I have a program which logs on to a specified gmail account and gets all the emails in a selected inbox that were sent from an email that you input at runtime.
I would like to be able to grab all the links from each email and append them to a list so that i can then filter out the ones i don't need before outputting them to another file. I was using a regex to do this which requires me to convert the payload to a string. The problem is that the regex i am using doesn't work for findall(), it only works when i use search() (I am not too familiar with regexes). I was wondering if there was a better way to extract all links from an email that doesn't involve me messing around with regexes?
My code currently looks like this:
print(f'[{Mail.timestamp}] Scanning inbox')
sys.stdout.write(Style.RESET)
self.search_mail_status, self.amount_matching_criteria = self.login_session.search(Mail.CHARSET,search_criteria)
if self.amount_matching_criteria == 0 or self.amount_matching_criteria == '0':
print(f'[{Mail.timestamp}] No mails from that email address could be found...')
Mail.enter_to_continue()
import main
main.main_wrapper()
else:
pattern = '(?P<url>https?://[^\s]+)'
prog = re.compile(pattern)
self.amount_matching_criteria = self.amount_matching_criteria[0]
self.amount_matching_criteria_str = str(self.amount_matching_criteria)
num_mails = re.search(r"\d.+",self.amount_matching_criteria_str)
num_mails = ((num_mails.group())[:-1]).split(' ')
sys.stdout.write(Style.GREEN)
print(f'[{Mail.timestamp}] Status code of {self.search_mail_status}')
sys.stdout.write(Style.RESET)
sys.stdout.write(Style.YELLOW)
print(f'[{Mail.timestamp}] Found {len(num_mails)} emails')
sys.stdout.write(Style.RESET)
num_mails = self.amount_matching_criteria.split()
for message_num in num_mails:
individual_response_code, individual_response_data = self.login_session.fetch(message_num, '(RFC822)')
message = email.message_from_bytes(individual_response_data[0][1])
if message.is_multipart():
print('multipart')
multipart_payload = message.get_payload()
for sub_message in multipart_payload:
string_payload = str(sub_message.get_payload())
print(prog.search(string_payload).group("url"))

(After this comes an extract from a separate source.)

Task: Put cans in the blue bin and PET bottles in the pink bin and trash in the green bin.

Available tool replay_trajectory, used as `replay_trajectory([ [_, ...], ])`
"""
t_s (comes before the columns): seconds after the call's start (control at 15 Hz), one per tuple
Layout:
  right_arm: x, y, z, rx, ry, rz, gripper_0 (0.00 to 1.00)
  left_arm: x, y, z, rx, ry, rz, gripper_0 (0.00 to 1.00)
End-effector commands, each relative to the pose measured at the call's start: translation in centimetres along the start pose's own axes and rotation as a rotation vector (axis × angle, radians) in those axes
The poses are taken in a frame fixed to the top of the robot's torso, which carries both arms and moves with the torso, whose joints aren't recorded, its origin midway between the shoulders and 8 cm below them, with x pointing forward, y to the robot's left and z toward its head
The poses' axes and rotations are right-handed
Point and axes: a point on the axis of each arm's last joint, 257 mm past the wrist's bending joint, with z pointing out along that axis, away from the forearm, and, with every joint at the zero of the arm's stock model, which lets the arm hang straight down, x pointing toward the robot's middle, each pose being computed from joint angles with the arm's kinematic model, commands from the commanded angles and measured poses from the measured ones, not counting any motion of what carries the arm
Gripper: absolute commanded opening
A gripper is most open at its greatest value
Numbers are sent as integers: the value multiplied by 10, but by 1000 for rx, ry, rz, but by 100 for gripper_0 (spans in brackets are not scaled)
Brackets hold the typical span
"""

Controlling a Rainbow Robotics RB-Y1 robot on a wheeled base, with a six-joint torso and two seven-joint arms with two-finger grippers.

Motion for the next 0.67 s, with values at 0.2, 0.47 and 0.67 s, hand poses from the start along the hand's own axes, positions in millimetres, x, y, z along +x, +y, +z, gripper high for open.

Ended up using this for loop with a recursive function and a regex to get the links, i then removed all links without a the substring that you can input earlier on in the program before appending to a set
for message_num in self.amount_matching_criteria.split():
counter += 1
_, self.individual_response_data = self.login_session.fetch(message_num, '(RFC822)')
self.raw = email.message_from_bytes(self.individual_response_data[0][1])
raw = self.raw
self.scraped_email_value = email.message_from_bytes(Mail.scrape_email(raw))
self.scraped_email_value = str(self.scraped_email_value)
self.returned_links = prog.findall(self.scraped_email_value)
for i in self.returned_links:
if self.substring_filter in i:
self.link_set.add(i)
self.timestamp = time.strftime('%H:%M:%S')
print(f'[{self.timestamp}] Links scraped: [{counter}/{len(num_mails)}]')
The function used:
def scrape_email(raw):
if raw.is_multipart():
return Mail.scrape_email(raw.get_payload(0))
else:
return raw.get_payload(None,True)